▶ **To do**
Beginning with the first line of the entries below, quote each line until you reach and include the line with "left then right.".

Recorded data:
^^^^^^^^
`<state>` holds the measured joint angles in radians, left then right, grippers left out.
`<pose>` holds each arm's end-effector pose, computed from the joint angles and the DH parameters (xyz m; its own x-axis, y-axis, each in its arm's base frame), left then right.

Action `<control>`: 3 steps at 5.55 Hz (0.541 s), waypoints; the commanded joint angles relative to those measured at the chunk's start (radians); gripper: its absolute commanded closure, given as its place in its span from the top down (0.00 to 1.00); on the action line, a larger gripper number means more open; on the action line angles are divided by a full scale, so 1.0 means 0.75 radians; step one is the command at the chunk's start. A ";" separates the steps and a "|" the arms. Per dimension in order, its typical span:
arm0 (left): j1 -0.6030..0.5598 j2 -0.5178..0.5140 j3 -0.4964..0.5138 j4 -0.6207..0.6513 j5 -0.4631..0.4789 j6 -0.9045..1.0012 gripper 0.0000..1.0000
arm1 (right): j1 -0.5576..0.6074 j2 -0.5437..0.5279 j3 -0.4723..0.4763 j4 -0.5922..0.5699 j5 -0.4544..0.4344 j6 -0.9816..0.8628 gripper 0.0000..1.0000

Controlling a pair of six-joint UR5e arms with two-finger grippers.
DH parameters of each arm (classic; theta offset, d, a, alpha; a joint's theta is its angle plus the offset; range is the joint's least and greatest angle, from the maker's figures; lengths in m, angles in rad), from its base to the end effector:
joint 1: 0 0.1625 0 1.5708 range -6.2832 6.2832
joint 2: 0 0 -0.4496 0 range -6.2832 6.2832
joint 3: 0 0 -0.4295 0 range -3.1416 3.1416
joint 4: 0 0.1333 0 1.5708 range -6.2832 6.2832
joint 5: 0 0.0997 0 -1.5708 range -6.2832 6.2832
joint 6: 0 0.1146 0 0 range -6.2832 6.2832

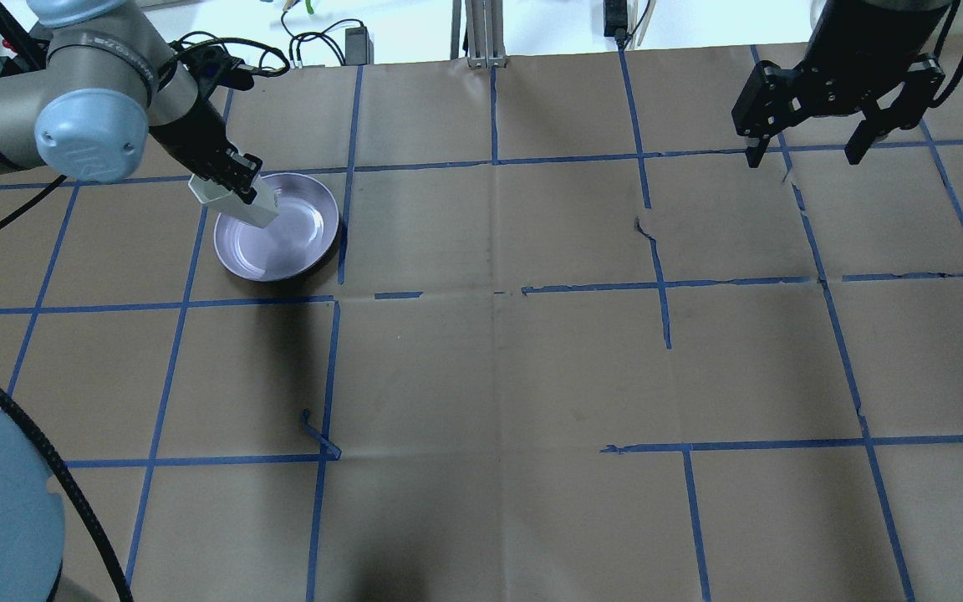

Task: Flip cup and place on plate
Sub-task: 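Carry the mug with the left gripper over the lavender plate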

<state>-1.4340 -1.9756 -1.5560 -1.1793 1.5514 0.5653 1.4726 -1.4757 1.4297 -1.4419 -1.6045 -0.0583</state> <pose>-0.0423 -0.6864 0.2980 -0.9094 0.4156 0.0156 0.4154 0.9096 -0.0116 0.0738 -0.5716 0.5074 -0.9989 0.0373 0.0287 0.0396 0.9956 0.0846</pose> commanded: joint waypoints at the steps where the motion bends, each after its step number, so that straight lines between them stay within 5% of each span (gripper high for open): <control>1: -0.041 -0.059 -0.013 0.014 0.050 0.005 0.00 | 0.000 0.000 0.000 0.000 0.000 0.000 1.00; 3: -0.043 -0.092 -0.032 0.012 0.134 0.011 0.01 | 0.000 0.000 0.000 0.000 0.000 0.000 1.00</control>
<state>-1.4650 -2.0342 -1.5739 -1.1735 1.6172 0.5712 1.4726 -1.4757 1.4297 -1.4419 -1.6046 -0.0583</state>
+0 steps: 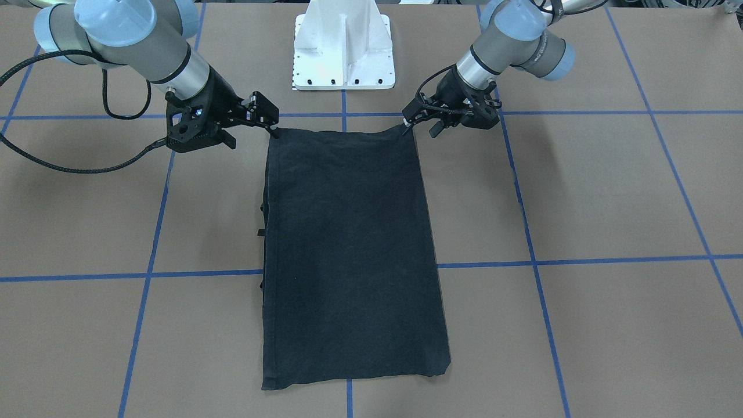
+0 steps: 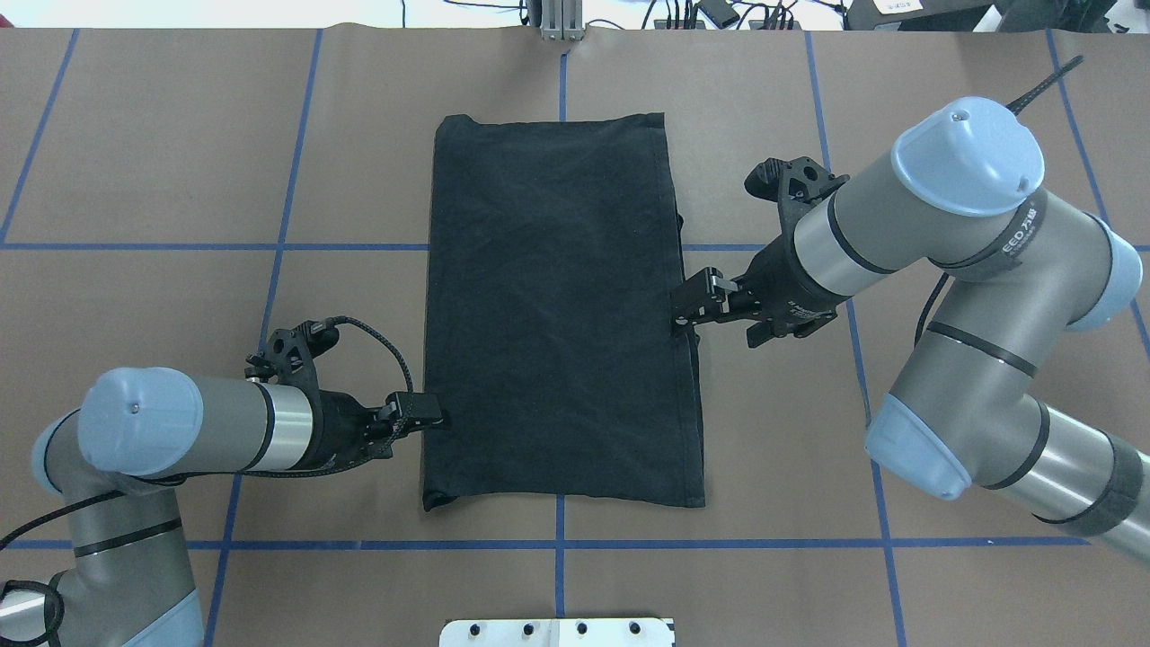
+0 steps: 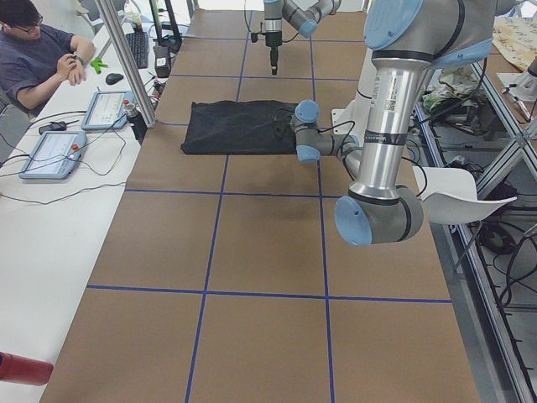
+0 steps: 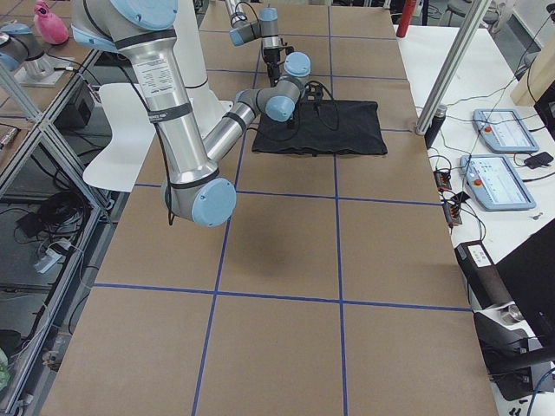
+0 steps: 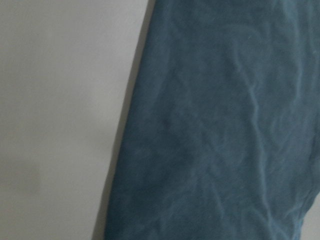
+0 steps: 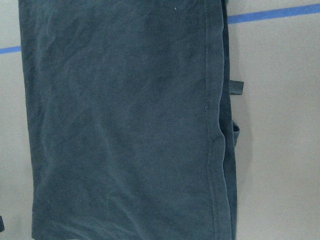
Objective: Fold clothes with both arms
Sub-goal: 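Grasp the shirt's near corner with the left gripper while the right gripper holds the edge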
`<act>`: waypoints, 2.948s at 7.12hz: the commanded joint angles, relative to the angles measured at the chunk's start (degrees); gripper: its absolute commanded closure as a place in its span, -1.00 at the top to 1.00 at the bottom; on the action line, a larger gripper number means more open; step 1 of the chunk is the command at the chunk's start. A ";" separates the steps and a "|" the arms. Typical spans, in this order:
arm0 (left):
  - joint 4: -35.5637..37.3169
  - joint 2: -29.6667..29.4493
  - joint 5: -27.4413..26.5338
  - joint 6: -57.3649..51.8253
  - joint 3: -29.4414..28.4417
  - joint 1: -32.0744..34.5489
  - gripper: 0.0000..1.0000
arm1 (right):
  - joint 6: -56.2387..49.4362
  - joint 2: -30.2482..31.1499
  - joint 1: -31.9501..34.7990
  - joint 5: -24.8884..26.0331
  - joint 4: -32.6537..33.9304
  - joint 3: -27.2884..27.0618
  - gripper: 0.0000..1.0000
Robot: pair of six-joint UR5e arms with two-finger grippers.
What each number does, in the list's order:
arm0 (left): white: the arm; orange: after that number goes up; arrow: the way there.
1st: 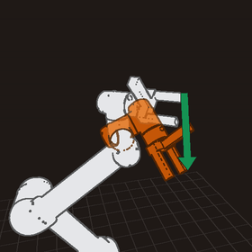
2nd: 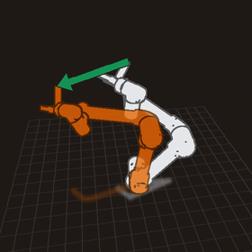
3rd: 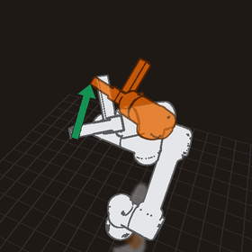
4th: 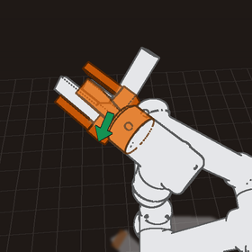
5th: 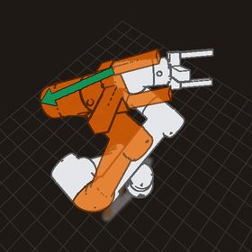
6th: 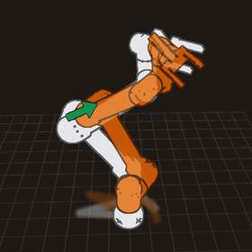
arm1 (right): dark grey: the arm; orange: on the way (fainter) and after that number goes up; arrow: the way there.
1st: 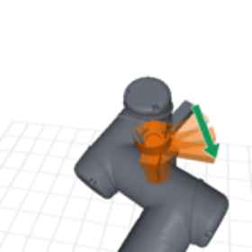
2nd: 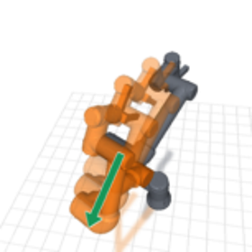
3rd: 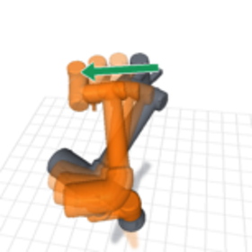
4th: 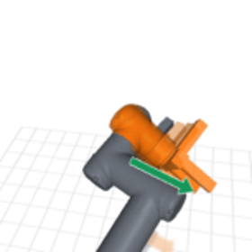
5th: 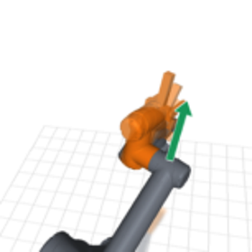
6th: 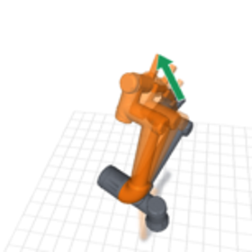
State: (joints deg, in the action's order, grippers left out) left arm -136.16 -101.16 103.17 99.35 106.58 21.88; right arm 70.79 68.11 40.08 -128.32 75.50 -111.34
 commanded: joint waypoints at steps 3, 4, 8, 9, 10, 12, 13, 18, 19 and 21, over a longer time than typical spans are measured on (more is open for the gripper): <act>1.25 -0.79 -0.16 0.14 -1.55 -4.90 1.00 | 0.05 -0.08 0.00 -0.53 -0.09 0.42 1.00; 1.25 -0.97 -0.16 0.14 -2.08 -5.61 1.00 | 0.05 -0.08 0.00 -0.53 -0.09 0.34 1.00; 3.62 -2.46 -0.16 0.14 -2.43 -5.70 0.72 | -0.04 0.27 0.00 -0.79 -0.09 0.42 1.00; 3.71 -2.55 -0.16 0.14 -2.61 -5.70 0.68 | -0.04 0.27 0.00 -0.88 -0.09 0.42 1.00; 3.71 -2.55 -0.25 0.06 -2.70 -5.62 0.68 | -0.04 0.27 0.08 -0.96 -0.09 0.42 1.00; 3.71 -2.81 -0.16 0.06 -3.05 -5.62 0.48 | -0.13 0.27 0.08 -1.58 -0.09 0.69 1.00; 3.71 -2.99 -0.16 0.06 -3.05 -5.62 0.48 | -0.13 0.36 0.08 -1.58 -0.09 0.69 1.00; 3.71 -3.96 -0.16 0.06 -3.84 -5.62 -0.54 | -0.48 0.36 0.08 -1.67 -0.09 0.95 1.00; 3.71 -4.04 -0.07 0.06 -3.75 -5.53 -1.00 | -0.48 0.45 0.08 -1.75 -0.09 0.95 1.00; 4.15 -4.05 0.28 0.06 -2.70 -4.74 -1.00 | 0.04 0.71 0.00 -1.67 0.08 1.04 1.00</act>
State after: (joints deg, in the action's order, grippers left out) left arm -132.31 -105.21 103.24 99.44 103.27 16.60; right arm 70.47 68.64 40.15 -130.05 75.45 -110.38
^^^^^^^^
▶ **Written solution**
`<state>` holds the measured joint angles in radians, left then right, grippers left out.
`<pose>` holds each arm's end-effector pose, computed from the joint angles and the DH parameters (xyz m; its own x-axis, y-axis, each in its arm's base frame), left then right.

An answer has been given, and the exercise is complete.